Возвращаться с собрания нужно было за десять с лишним ли, уже в темноте, и Ли Маньгэн по дороге домой весь промок, хотя и прикрывался плащом из бамбуковых листьев и конической крестьянской шляпой. Но на душе у него было тепло: приятно восстановиться на прежнем посту – пускай и не очень заслуженно. Главная же радость, радость для всего села, – это, конечно, смещение Ван Цюшэ. Такого духа зла можно даже с хлопушками провожать!
– Говорят, ты снова чиновником стал? Эту вонючую черепаху выкинули, а его должности на тебя навесили? – спросила Пятерня, пока он переодевался.
– В какой-то степени да. Но откуда тебе это известно?!

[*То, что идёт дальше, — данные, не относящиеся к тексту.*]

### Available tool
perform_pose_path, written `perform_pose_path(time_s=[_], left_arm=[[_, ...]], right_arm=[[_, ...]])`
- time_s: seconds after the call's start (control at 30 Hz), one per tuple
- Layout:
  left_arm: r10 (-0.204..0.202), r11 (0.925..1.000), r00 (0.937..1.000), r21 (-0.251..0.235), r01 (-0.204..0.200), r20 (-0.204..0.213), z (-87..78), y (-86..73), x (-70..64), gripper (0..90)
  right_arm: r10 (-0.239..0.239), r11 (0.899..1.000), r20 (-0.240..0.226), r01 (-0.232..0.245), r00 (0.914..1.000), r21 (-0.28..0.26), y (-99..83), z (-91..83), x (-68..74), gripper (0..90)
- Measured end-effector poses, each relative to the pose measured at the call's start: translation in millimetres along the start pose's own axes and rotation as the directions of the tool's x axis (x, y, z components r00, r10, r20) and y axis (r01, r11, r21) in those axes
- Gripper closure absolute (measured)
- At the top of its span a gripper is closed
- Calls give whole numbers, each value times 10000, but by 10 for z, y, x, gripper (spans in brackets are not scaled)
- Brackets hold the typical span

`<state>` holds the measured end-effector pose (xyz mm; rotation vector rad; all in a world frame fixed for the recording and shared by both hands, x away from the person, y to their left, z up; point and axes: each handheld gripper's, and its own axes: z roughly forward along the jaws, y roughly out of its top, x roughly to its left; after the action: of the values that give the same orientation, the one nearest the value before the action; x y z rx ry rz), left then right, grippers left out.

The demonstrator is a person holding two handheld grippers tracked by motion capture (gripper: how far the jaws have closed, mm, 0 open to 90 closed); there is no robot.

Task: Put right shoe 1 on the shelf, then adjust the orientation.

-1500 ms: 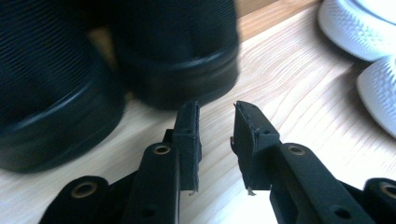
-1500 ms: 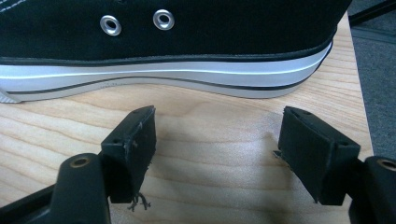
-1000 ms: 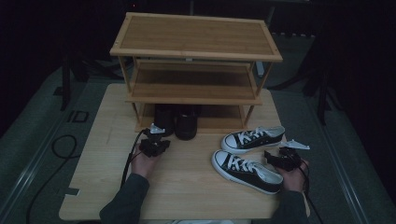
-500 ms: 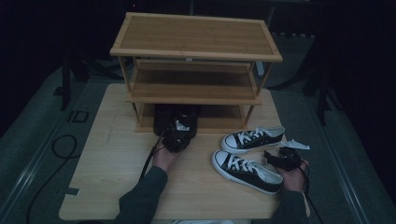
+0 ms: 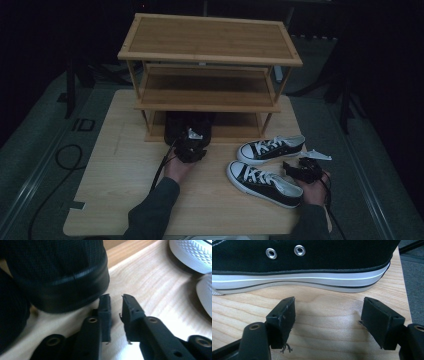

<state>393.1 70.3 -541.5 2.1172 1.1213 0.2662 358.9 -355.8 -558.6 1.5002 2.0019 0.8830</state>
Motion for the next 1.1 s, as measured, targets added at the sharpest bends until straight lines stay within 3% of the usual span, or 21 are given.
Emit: perform_pose_path(time_s=[0.13, 0.3, 0.57, 0.83, 1.1], left_arm=[[-184, 9987, 9998, -474, 184, 14, -136, -169, 57, 692], [-61, 9985, 9999, -551, 52, -160, -216, -277, 65, 660], [-62, 9983, 10000, -585, 59, -46, -203, -347, 25, 636], [55, 9986, 10000, -529, -55, -2, -160, -280, -37, 627], [513, 9978, 9987, -426, -511, 44, -43, -28, -203, 624]], right_arm=[[1, 10000, 3, -1, 10000, 4, 0, -1, 1, 273], [-3, 10000, 9, 3, 10000, 6, 0, -1, 1, 274], [-3, 10000, 10, 3, 10000, 2, 0, -1, 2, 273], [-156, 9999, -138, 157, 9998, 57, -2, 1, 12, 235], [-149, 9999, -153, 150, 9998, 53, -4, -1, 10, 237]])
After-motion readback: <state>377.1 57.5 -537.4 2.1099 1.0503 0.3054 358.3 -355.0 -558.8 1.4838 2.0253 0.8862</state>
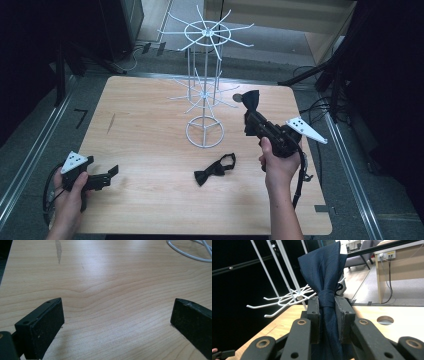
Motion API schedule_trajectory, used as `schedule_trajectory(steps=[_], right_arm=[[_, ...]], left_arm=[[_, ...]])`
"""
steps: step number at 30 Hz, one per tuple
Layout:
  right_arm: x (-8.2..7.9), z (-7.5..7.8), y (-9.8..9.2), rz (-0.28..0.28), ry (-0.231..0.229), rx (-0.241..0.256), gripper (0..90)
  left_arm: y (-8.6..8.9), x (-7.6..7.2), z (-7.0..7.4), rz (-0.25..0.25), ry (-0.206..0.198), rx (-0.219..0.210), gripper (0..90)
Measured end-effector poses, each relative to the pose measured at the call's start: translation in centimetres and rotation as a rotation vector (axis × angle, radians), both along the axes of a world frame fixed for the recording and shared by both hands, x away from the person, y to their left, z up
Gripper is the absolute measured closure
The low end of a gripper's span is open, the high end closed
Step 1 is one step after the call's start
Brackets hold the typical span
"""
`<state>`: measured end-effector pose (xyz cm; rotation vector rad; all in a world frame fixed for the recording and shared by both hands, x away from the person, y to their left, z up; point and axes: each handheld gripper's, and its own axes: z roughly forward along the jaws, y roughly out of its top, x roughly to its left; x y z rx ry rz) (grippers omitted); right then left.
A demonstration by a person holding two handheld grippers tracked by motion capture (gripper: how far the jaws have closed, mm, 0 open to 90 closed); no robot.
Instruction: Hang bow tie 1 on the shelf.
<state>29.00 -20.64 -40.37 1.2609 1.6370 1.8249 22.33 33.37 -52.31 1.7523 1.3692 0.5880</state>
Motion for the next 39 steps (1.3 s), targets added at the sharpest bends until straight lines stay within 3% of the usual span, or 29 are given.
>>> schedule_trajectory(steps=[24,34,39], right_arm=[[1.7,1.3,2.5,-0.014,-0.020,-0.021,76.7],[1.6,1.7,3.7,0.012,-0.031,-0.013,76.6],[1.8,1.4,4.7,0.023,-0.023,-0.033,76.5]], left_arm=[[0.0,0.0,0.0,-0.001,-0.006,0.002,0.0],[0.0,0.0,0.0,-0.002,-0.005,0.001,0.0],[0.0,0.0,0.0,-0.003,-0.004,0.000,0.0]])
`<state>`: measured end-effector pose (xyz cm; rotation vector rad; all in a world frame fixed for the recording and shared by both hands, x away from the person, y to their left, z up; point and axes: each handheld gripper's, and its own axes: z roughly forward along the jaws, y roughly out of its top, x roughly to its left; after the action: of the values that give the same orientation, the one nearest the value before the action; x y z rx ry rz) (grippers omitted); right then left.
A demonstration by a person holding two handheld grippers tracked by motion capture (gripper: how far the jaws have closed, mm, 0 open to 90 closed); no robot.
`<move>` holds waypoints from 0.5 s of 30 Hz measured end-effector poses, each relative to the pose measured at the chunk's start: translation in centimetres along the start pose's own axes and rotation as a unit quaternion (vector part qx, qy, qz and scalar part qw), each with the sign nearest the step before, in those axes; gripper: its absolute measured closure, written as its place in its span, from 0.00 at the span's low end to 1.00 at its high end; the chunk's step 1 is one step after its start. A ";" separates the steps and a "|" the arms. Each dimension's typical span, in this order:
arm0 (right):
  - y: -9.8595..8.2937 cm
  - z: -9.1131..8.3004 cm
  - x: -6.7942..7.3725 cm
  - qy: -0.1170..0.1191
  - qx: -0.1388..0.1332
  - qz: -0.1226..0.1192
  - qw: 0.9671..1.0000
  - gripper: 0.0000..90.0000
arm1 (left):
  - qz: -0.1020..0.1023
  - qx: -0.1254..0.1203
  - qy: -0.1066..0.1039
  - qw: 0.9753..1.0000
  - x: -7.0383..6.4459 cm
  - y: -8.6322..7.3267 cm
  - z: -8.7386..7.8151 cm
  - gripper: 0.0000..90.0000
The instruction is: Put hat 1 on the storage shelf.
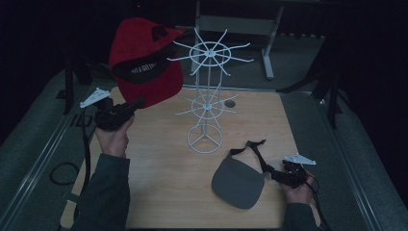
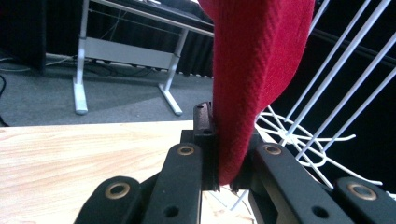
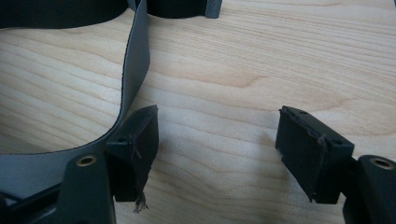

– Только ты ушел на собрание, как все село об этом заговорило. Еще приходили у меня спрашивать, да я не знала ничего. Все равно: приусадебный участок и заготовка хвороста остается за тобой, иначе мы тебя домой не пустим. Не воображай, что ты, как раньше, будешь освобожденным кадром!
– Ладно, ладно, будь по-твоему. За эти годы я уже привык возиться с участком… К тому же должность небольшая, от производства не освобождает. Начальство разрешило в нашем крае ввести систему звеньевого подряда, а кое-где даже подворного, так что теперь никто не будет лениться!
– Кстати, эта ленивая «Осенняя змея» Ван Цюшэ пробежал под дождем без плаща, без зонтика и орал на всю улицу…
– Что же он орал?
– Да что «крупных отпускают, а мелких хватают»… Это он-то мелкий! Еще орал: «Никогда не забывайте, что культурная революция будет проводиться каждые пять-шесть лет!», «Классовая борьба – это чудодейственное средство!» По-моему, небо его покарало, и он свихнулся, чтоб его разорвало на тысячу кусков.
– А если б даже и не свихнулся? Вот скоро будем раздавать подряды по звеньям, так его ни одно звено к себе не возьмет, ручаюсь… На его полосе вырастет один бурьян… Прошло то время, когда он кормился на дармовщину и ходил в героях!
Сквозь шум дождя донесся тяжелый грохот не то грома, не то обвала.
– Может, это дом чей-нибудь? – вздрогнул Ли Маньгэн. Пятерня побледнела. На Старой улице стояли ветхие, давно не чиненные дома, и любой из них мог не выдержать грозы.
Ли Маньгэн засучил штаны, снова накинул плащ из бамбуковых листьев, надел шляпу и уже хотел выйти, как с улицы раздался чей-то тонкий, радостный крик:
– Висячая башня обвалилась! Висячая башня рухнула!